Opinion
January Term, 1900.
William E. Edmonds, for the appellant.
George W. Atwell, Jr., for the respondents.
The only question raised by this appeal relates to a claim of $1,872 against the estate presented by the contestant, Sarah A. Edmonds. This claim was presented to the administrator in August, 1895. The administrator insisted that he soon after rejected the claim, while the contestant denied that she received any notice of such rejection. In September, 1896, the contestant filed a petition for the final accounting of the administrator, to the end that she might secure payment of her claim. The surrogate in November ordered the administrator to render and file an account. The administrator, in compliance with that order, made and filed his account, wherein, among other things, he stated that the claim in question was disputed and rejected by him. The contestant filed objections to this account, stating, among other things, that the claim had never been disputed or rejected by the administrator, but had remained undisputed and become liquidated as a debt against the estate and should be paid. Thereupon in December, 1896, the surrogate appointed a referee to examine the account and hear and determine the questions arising upon its settlement. The referee heard the matter and reported to the surrogate, among other things, that soon after the claim was presented to the administrator he wrote and sent a letter to the contestant, indicating that he would not allow or pay the claim, but this letter was not received by the contestant; that after the proceedings for the accounting had been commenced, and in November, 1896, the administrator notified the counsel for the contestant that the claim was disputed and rejected by him; that the claim was not rejected or disputed, within the meaning of the statute, until more than fourteen months had elapsed since it was presented; that the claim had then become liquidated, adjusted and allowed by lapse of time and the silence and acts of the administrator, and should be paid so far as the moneys applicable to the payment of debts would pay the same. Exceptions were duly taken by the administrator to these findings of the referee.

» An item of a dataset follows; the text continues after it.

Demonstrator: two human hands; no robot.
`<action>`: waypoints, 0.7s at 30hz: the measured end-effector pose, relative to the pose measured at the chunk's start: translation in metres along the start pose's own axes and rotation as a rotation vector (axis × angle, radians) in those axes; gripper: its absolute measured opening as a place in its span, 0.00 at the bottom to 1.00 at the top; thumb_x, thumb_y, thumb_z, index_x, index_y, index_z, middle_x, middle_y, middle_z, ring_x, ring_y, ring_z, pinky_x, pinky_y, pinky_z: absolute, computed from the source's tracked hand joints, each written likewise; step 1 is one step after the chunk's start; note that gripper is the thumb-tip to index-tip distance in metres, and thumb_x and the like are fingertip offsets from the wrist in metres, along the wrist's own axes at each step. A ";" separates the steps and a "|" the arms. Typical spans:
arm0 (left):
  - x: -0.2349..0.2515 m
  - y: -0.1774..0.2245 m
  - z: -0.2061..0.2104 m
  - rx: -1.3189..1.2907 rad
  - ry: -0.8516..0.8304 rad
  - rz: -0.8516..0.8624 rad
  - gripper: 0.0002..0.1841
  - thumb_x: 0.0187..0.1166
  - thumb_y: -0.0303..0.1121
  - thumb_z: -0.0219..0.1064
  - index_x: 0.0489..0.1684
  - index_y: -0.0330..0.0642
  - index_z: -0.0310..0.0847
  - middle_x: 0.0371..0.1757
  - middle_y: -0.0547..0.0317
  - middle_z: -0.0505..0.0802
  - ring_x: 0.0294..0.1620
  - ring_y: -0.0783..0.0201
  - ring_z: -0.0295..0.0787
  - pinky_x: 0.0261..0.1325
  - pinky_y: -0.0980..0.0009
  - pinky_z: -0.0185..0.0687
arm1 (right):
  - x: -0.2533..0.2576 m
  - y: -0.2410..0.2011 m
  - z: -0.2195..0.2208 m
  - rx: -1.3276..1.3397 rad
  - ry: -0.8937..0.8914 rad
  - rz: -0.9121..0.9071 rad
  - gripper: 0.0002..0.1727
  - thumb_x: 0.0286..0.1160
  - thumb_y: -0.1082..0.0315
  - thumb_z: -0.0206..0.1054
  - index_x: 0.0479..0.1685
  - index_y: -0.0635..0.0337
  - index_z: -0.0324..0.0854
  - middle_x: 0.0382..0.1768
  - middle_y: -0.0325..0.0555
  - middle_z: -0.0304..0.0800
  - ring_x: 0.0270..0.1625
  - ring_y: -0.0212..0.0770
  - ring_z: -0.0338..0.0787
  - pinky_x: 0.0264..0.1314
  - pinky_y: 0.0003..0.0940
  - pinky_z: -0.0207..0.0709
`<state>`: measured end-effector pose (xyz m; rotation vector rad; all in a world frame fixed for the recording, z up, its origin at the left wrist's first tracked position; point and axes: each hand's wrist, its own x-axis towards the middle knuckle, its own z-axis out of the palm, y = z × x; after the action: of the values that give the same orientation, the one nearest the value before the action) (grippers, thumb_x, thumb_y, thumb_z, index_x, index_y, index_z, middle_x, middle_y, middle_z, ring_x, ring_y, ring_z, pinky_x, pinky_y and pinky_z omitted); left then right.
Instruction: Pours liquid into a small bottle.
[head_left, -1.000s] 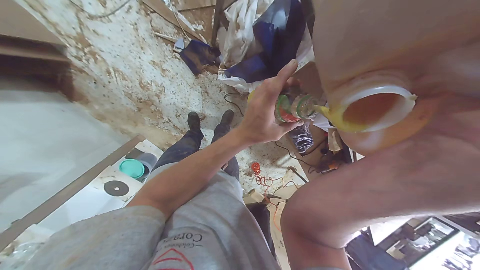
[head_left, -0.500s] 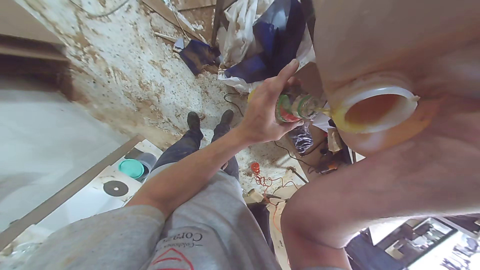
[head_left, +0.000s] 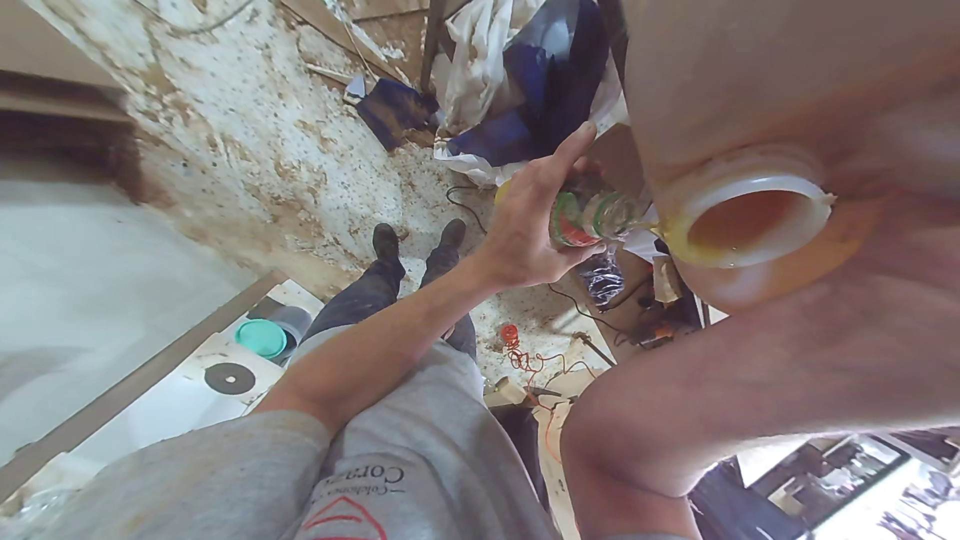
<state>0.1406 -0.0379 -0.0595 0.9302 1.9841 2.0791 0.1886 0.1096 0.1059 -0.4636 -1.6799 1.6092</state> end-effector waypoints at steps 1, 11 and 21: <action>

Thereupon the surrogate made and entered the decree appealed from, among other things, allowing the claim and directing it to be paid so far as there were moneys applicable thereto.
The surrogate erred in allowing and directing payment of this claim. The administrator, after these proceedings were commenced in November, 1896, and again in rendering his account, certainly disputed and rejected the claim, whether he did so in 1895 when the claim was presented to him or not. This was a sufficient dispute and rejection to prevent the claim being regarded as liquidated or adjusted. ( Schutz v. Morette, 146 N.Y. 137; Matter of Callahan, 152 id. 320.)
The claim having been so disputed and rejected, the surrogate had no power or jurisdiction to try or allow such claim unless consented to by the parties. (Code Civ. Proc. §§ 1822, 2743, as amd. in 1895.)
Prior to the amendments of these sections in 1895, the surrogate could not try a disputed claim at all. ( Matter of Callahan, supra; McNulty v. Hurd, 72 N.Y. 518.)
Since these amendments were made he can try such claims only by the consent of the parties.
The decree of the surrogate appealed from must, therefore, be reversed, with costs to the appellant, and the case remitted to the Surrogate's Court with directions to resettle the account in accordance with the views herein expressed, or to suspend the entry of the decree until the questions arising upon the claim are settled by a competent tribunal.
All concurred.
Decree of the Surrogate's Court reversed, with costs to the appellant, and the case remitted to that court with directions to resettle the account of the administrator in accordance with the views expressed in the opinion of this court, or to suspend the entry of the decree until the questions arising upon the claim are settled by a competent tribunal.